Elections Matter in Who Spends Where


One of the craziest things happened during the week after the election. My local bar was empty during a Vanderbilt home game.

On face value, that may not seem so strange. After all, Vandy is known as the redheaded—shall we say, blackhaired—stepchild of the Southeastern Conference. But this year is different because the Commodores are actually good. Nashvillians—native and transplant alike—have rooted in force for the ‘Dores after that glorious victory over the hated Alabama Crimson Tide that prompted the Vandy student section to baptize one of their goalposts in the Cumberland River.

Nevertheless, as the Commodores took on the highly-ranked South Carolina Gamecocks, nary a soul darkened the gloomy den that was one of Nashville’s most iconic local sportsbars and burger joints, ML Rose.

The only other patron at the bar asked the bartender, who I’d noticed had a sour attitude, what was up with the ghost town atmosphere.

“Eh, you know it’s just the election,” she said, frowning. “People are just emotionally drained. They don’t really want to get out and do anything.”

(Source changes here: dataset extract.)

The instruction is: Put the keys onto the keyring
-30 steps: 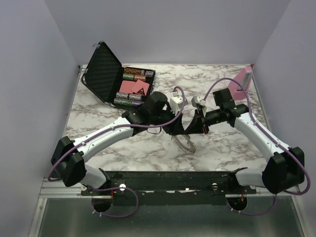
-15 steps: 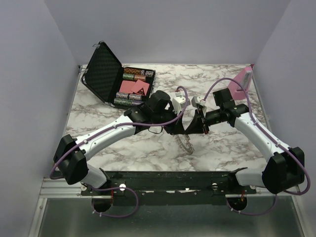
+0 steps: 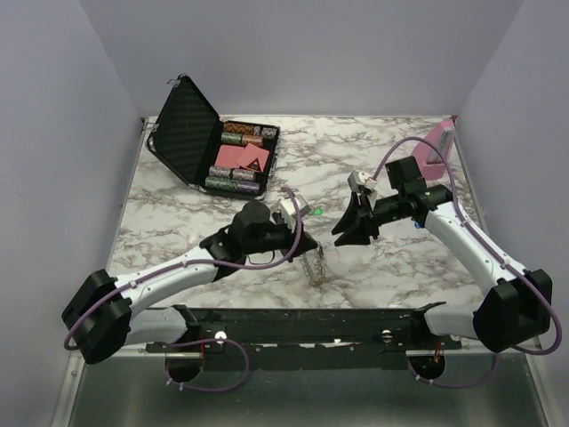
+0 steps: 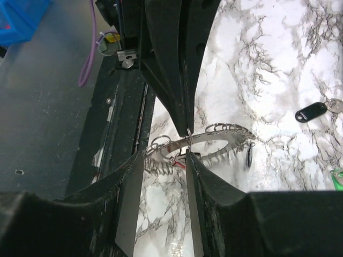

I’d never heard such a thing before. Sure, if your candidate loses, you may be depressed for a day or two, but for a normally popping bar to lose 80 percent or more of its normal crowd seemed weird.

Maybe, she’s feeling depressed and is projecting, I thought.

But my quest to find fellow football fans exhibiting mild interest in the hometown team failed the next two places I visited—also in heavily liberal neighborhoods. There too, the bartenders gave the same reply. It was the election. People were “drained.”

Finally, I went to a known conservative sports bar in Green Hills, a more established neighborhood that attracts normies from the suburbs. The place was packed with families with children ordering the place’s subpar bar food for the whole family.

Others I’ve talked to have told me the same thing. In Trump-supporting areas, restaurants that for four years had been half-empty now had wait times. Apparently, November can be an election depression or election boom, depending on the customer base’s voter registration.

That people would hibernate or spend frivolously based on an election result days after the election strikes me as odd. But Americans are an odd lot, and much of our service economy runs on vibes. I guess next election, in addition to betting on the results, people should invest in suburban sports bars if they think the Republican will win or urban craft breweries if they think the Democrat will win.